Extract known TRPM8 inhibitors from ChEMBL25
Open the database using sqlite console.
$ sqlite3 chembl_25.db
SQLite version 3.30.1 2019-10-10 20:19:45
Enter ".help" for usage hints.
sqlite> .output known-TRPM8-inhibitors.smi
Then issue the following SQL query. I set maximum IC50 activity to 10 uM.
SELECT
DISTINCT canonical_smiles
FROM
activities,
compound_structures
WHERE
assay_id IN (
SELECT
assay_id
FROM
assays
WHERE
tid IN (
SELECT
tid
FROM
target_dictionary
WHERE
pref_name = "Transient receptor potential cation channel subfamily M member 8"
)
)
AND standard_type = "IC50"
AND standard_units = "nM"
AND standard_value < 10000
AND standard_relation IN ("<", "<<", "<=", "=")
AND activities.molregno = compound_structures.molregno;
You can get 494 known TRPM8 inhibitors.
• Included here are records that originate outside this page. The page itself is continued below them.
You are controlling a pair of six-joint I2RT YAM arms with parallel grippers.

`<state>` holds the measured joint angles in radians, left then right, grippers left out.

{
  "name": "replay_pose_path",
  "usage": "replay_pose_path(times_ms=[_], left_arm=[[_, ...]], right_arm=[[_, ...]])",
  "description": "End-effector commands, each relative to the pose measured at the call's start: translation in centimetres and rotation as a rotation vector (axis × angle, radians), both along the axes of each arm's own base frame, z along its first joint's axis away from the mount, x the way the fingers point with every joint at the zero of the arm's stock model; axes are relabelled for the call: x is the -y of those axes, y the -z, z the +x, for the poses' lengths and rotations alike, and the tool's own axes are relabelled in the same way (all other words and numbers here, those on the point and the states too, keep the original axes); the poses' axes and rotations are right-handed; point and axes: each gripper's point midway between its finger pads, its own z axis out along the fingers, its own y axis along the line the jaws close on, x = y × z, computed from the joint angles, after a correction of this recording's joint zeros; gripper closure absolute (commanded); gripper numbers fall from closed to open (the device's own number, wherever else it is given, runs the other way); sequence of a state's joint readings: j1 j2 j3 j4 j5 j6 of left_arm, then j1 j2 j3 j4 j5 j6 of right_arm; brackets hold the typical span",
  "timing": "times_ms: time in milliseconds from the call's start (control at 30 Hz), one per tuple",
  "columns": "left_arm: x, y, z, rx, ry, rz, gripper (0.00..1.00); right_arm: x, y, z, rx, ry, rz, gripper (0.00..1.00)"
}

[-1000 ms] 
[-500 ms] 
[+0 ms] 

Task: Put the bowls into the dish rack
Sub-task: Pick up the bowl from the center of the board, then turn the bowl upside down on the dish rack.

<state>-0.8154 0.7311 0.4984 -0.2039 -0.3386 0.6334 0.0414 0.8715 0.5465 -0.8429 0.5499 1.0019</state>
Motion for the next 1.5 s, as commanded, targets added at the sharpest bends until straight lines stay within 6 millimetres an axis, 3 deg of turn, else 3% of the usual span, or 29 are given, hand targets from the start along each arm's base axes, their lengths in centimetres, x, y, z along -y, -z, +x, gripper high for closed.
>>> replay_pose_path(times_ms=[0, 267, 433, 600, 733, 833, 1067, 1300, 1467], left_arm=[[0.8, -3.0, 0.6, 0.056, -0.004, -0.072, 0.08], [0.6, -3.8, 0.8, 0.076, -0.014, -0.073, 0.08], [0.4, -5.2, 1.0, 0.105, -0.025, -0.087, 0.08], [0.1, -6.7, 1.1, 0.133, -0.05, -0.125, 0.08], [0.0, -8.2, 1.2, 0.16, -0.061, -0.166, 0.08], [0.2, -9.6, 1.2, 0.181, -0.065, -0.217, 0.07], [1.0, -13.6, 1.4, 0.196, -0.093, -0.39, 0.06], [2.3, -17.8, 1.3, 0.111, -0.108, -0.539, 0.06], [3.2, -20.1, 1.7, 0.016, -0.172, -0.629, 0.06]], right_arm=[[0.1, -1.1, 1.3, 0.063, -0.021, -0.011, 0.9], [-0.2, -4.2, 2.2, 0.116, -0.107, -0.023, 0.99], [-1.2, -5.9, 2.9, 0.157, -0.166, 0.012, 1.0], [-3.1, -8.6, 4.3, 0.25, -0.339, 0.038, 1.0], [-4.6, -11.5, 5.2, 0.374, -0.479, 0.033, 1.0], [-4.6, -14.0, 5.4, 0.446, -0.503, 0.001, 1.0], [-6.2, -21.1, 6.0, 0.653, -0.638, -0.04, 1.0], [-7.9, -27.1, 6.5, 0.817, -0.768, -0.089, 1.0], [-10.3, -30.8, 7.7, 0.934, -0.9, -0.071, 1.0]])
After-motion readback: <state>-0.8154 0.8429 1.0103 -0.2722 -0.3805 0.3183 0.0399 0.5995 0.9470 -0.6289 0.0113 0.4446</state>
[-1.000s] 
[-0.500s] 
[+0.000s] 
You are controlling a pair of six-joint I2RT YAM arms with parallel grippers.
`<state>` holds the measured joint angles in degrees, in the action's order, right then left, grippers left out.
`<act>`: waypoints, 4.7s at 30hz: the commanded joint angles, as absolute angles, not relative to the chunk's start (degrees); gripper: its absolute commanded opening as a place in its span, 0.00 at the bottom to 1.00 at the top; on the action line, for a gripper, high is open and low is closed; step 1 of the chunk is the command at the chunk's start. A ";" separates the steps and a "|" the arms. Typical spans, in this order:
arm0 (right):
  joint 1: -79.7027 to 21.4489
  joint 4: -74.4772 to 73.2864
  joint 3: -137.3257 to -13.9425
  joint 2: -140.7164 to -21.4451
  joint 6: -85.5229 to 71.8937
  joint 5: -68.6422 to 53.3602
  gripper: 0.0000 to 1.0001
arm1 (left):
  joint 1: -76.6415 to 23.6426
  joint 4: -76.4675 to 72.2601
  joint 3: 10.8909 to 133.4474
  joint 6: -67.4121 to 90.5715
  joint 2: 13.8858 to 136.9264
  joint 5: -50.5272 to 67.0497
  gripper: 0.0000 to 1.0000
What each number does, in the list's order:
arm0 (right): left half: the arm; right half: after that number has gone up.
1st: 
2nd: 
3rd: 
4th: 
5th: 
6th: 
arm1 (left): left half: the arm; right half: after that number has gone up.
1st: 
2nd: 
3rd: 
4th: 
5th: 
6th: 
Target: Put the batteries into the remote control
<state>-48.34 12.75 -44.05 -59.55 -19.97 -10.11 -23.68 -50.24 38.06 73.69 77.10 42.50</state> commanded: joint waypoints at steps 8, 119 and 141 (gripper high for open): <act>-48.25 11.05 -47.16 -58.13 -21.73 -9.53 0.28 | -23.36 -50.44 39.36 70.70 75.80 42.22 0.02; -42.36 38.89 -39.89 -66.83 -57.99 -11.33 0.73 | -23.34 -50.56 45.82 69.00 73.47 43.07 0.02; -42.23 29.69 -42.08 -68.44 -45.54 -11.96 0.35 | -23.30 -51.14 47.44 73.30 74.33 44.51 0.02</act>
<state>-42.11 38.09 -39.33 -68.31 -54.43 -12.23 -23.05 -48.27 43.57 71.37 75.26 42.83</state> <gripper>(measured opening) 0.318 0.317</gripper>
As described above, clean up the TRPM8 inhibitor SMILES.
Please use the -ft
option to ignore SMILES strings (tokens) length restriction.
$ python cleanup_smiles.py -ft datasets/known-TRPM8-inhibitors.smi datasets/known_TRPM8-inhibitors_cleansed.smi
You can get 477 SMILES. I used this for mere visualization of the results of fine-tuning.